» **YOUR GOAL**: When you reach the line containing "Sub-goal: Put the", stop after it; until then, copy each line of the listing exactly, starting with the first.

» **PROVIDED MATERIAL**:
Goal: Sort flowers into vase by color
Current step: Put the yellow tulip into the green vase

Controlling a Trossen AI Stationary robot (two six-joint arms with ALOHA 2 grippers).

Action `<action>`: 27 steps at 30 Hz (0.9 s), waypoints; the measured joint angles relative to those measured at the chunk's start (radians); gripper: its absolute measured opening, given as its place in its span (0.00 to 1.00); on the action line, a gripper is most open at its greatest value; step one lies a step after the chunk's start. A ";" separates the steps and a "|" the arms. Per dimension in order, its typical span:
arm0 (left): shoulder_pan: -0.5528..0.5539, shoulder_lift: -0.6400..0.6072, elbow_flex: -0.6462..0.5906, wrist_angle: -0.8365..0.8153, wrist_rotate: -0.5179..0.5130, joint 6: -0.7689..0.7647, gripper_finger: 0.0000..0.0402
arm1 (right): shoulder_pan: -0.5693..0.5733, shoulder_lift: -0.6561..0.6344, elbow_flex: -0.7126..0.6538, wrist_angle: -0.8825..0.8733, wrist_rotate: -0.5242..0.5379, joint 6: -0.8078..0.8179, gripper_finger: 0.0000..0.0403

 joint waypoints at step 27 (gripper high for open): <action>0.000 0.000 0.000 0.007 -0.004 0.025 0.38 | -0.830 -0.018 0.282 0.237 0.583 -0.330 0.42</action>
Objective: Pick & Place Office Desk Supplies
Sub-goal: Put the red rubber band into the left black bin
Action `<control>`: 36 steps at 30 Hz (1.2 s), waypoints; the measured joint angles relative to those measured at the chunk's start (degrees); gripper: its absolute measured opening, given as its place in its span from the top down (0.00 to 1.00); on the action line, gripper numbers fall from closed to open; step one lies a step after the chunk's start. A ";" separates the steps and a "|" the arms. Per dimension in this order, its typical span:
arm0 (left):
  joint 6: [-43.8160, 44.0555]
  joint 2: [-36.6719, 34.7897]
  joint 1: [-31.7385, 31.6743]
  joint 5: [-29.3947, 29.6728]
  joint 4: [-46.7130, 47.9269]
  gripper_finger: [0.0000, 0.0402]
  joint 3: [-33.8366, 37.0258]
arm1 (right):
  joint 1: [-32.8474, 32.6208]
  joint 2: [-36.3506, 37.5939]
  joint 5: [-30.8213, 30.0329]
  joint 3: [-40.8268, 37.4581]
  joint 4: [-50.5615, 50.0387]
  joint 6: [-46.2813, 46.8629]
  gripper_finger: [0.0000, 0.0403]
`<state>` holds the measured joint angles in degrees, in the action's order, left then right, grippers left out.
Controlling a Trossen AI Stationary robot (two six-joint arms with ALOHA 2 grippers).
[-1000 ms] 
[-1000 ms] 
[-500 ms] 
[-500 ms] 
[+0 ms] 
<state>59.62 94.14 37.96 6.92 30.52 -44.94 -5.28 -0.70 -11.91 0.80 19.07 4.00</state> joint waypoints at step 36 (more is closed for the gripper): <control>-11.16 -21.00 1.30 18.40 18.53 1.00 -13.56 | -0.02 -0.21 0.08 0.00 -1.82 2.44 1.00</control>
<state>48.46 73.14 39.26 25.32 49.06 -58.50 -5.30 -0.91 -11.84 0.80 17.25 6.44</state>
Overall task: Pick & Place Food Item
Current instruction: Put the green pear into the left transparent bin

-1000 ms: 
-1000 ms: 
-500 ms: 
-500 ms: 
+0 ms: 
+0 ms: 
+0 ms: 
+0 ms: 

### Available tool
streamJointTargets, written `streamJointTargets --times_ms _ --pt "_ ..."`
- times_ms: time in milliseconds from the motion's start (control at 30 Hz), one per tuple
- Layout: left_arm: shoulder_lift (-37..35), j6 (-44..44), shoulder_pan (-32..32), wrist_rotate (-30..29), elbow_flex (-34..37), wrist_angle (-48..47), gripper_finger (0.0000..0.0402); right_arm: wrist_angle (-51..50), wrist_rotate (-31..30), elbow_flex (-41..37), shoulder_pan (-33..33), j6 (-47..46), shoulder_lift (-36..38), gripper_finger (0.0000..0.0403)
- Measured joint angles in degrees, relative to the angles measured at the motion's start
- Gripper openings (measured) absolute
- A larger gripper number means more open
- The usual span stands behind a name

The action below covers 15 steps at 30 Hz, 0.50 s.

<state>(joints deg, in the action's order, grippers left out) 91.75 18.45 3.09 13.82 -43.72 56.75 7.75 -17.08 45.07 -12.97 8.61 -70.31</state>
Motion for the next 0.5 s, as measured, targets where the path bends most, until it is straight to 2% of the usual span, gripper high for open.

» **WRITTEN ANSWER**:
Goal: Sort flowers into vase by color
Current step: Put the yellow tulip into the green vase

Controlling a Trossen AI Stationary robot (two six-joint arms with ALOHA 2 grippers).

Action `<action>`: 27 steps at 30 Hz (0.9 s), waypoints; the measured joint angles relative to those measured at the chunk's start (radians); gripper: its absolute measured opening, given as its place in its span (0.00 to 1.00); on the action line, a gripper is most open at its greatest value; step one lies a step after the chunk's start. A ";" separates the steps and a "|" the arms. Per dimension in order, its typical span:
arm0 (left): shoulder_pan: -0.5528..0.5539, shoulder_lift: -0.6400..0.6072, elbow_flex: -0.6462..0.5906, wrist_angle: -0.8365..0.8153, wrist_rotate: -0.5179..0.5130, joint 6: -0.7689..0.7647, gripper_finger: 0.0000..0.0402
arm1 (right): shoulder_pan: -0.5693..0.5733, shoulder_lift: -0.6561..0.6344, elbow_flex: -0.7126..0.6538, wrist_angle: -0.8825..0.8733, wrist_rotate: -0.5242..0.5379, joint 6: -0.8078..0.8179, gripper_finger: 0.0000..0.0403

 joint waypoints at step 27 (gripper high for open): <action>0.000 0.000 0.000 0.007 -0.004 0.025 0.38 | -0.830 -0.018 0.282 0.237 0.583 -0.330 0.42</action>
Objective: Pick & Place Office Desk Supplies
Sub-goal: Put the red rubber band into the left black bin

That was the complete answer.